* [ASSIGNMENT] Beginning with the line that holds "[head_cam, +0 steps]" and ending with the last line below, please copy every line exactly, add nothing, and leave out the pictures.
>>
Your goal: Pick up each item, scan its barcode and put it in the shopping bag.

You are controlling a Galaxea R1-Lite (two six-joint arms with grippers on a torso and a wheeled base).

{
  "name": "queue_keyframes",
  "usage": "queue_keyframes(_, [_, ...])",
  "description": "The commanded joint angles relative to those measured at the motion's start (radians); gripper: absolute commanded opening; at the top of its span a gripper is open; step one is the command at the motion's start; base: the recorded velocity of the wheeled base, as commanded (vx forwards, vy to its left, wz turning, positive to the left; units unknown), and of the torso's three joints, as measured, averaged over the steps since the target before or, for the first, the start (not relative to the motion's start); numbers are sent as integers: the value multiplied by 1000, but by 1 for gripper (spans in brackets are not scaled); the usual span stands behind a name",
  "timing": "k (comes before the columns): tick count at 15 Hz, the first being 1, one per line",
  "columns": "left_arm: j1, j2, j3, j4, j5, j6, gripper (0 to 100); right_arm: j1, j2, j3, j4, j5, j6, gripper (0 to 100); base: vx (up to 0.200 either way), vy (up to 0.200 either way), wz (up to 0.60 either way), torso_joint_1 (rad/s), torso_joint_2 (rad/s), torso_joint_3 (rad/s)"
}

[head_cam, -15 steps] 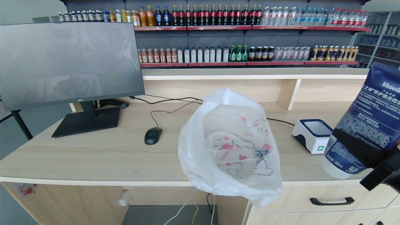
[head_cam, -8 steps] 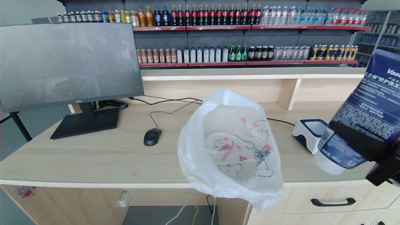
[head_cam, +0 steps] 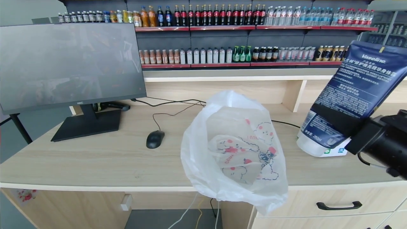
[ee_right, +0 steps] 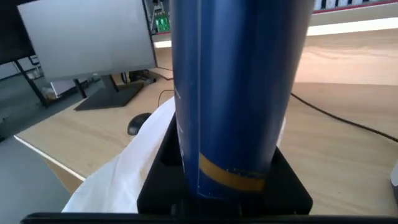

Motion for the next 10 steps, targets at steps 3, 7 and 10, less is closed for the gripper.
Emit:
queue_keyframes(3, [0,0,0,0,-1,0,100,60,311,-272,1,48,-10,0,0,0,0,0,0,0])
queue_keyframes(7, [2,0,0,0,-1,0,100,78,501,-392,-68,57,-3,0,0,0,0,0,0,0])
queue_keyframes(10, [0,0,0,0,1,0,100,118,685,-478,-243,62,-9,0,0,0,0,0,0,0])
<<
* [WRITTEN SOLUTION]
[head_cam, +0 steps] 
[ee_right, +0 steps] 

Motion for the next 10 steps, targets at steps 3, 7 and 10, less is closed for the gripper.
Emit:
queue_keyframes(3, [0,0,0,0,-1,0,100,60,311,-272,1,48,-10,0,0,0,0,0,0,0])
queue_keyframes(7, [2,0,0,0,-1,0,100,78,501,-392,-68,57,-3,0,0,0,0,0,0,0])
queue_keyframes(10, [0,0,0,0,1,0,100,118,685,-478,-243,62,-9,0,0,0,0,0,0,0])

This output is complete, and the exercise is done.